◆ WHAT YOU NEED TO DO: All of the data is to be copied word for word.

◇ ◇ ◇

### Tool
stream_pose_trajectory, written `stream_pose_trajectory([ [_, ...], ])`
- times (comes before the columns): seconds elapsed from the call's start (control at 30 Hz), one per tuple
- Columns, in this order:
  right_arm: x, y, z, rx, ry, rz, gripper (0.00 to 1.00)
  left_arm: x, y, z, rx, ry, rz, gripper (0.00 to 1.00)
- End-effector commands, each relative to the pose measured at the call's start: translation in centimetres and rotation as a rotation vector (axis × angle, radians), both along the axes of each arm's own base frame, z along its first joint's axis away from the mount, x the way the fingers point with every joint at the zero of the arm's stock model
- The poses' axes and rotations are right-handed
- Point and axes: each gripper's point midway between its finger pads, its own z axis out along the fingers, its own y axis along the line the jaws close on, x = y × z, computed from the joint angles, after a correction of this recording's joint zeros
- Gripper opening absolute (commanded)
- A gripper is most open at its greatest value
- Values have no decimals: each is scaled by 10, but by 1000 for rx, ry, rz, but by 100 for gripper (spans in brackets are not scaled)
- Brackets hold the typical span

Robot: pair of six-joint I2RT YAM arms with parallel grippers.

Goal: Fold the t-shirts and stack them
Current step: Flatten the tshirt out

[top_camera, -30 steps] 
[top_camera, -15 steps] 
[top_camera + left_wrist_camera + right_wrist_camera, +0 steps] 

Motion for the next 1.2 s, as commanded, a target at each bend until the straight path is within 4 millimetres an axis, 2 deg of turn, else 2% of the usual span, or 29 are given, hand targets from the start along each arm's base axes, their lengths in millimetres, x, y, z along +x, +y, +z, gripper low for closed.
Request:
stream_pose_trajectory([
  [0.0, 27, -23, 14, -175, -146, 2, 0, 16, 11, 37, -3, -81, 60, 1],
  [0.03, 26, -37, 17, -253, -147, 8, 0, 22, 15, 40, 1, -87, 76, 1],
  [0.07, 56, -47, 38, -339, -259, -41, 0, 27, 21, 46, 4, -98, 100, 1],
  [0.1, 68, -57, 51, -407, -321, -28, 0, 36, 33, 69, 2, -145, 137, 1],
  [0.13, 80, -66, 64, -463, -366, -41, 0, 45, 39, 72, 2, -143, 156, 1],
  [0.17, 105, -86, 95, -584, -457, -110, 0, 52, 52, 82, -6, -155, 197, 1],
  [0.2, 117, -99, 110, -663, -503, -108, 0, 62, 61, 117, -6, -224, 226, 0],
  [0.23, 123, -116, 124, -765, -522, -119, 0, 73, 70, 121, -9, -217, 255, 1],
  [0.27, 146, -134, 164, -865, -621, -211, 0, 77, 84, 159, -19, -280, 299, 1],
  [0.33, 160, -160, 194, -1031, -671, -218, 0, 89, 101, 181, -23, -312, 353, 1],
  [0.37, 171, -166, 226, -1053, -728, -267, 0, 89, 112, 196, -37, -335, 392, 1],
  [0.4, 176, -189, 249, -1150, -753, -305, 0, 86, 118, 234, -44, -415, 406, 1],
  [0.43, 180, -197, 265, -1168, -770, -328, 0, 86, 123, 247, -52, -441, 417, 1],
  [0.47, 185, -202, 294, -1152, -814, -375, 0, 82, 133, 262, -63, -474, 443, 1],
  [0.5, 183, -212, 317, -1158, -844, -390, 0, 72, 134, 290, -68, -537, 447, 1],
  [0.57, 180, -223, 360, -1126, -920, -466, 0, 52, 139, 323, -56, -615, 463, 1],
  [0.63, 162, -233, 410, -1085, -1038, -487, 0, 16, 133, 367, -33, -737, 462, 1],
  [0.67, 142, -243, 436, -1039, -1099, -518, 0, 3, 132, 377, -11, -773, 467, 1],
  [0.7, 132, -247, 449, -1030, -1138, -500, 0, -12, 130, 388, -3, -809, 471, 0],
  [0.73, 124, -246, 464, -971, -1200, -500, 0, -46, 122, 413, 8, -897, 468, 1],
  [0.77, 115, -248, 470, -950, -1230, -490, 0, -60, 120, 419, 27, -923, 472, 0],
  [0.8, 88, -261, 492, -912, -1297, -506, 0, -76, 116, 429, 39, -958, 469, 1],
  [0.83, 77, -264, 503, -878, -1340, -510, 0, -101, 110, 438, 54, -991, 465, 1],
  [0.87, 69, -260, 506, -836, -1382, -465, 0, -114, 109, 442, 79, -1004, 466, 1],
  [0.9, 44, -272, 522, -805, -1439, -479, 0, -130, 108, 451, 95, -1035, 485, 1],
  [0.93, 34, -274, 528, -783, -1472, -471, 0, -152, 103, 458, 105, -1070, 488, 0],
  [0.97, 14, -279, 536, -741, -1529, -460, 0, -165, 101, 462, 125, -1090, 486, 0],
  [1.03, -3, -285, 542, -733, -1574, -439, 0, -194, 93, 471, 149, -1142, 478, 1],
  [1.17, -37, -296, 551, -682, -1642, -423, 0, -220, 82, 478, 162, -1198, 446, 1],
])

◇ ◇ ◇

◆ REPLY TO THE EXERCISE:
### Tool
stream_pose_trajectory, written `stream_pose_trajectory([ [_, ...], ])`
- times (comes before the columns): seconds elapsed from the call's start (control at 30 Hz), one per tuple
- Columns, in this order:
  right_arm: x, y, z, rx, ry, rz, gripper (0.00 to 1.00)
  left_arm: x, y, z, rx, ry, rz, gripper (0.00 to 1.00)
- End-effector commands, each relative to the pose measured at the call's start: translation in centimetres and rotation as a rotation vector (axis × angle, radians), both along the axes of each arm's own base frame, z along its first joint's axis away from the mount, x the way the fingers point with every joint at the zero of the arm's stock model
- The poses' axes and rotations are right-handed
- Point and axes: each gripper's point midway between its finger pads, its own z axis out along the fingers, its own y axis along the line the jaws close on, x = y × z, computed from the joint angles, after a correction of this recording's joint zeros
- Gripper opening absolute (commanded)
- A gripper is most open at its greatest value
- Values have no decimals: each is scaled by 10, but by 1000 for rx, ry, rz, but by 100 for gripper (spans in brackets are not scaled)
- Brackets hold the typical span

Robot: pair of six-joint I2RT YAM arms with parallel grippers.

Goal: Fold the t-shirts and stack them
Current step: Flatten the tshirt out

[top_camera, -30 steps] 
[top_camera, -15 steps] 
[top_camera + left_wrist_camera + right_wrist_camera, +0 steps] 

Motion for the next 1.2 s, as commanded, a target at each bend until the straight path is within 4 millimetres an axis, 2 deg of turn, else 2% of the usual span, or 29 are given, hand targets from the start along each arm's base axes, their lengths in millimetres, x, y, z along +x, +y, +z, gripper low for closed.
Request:
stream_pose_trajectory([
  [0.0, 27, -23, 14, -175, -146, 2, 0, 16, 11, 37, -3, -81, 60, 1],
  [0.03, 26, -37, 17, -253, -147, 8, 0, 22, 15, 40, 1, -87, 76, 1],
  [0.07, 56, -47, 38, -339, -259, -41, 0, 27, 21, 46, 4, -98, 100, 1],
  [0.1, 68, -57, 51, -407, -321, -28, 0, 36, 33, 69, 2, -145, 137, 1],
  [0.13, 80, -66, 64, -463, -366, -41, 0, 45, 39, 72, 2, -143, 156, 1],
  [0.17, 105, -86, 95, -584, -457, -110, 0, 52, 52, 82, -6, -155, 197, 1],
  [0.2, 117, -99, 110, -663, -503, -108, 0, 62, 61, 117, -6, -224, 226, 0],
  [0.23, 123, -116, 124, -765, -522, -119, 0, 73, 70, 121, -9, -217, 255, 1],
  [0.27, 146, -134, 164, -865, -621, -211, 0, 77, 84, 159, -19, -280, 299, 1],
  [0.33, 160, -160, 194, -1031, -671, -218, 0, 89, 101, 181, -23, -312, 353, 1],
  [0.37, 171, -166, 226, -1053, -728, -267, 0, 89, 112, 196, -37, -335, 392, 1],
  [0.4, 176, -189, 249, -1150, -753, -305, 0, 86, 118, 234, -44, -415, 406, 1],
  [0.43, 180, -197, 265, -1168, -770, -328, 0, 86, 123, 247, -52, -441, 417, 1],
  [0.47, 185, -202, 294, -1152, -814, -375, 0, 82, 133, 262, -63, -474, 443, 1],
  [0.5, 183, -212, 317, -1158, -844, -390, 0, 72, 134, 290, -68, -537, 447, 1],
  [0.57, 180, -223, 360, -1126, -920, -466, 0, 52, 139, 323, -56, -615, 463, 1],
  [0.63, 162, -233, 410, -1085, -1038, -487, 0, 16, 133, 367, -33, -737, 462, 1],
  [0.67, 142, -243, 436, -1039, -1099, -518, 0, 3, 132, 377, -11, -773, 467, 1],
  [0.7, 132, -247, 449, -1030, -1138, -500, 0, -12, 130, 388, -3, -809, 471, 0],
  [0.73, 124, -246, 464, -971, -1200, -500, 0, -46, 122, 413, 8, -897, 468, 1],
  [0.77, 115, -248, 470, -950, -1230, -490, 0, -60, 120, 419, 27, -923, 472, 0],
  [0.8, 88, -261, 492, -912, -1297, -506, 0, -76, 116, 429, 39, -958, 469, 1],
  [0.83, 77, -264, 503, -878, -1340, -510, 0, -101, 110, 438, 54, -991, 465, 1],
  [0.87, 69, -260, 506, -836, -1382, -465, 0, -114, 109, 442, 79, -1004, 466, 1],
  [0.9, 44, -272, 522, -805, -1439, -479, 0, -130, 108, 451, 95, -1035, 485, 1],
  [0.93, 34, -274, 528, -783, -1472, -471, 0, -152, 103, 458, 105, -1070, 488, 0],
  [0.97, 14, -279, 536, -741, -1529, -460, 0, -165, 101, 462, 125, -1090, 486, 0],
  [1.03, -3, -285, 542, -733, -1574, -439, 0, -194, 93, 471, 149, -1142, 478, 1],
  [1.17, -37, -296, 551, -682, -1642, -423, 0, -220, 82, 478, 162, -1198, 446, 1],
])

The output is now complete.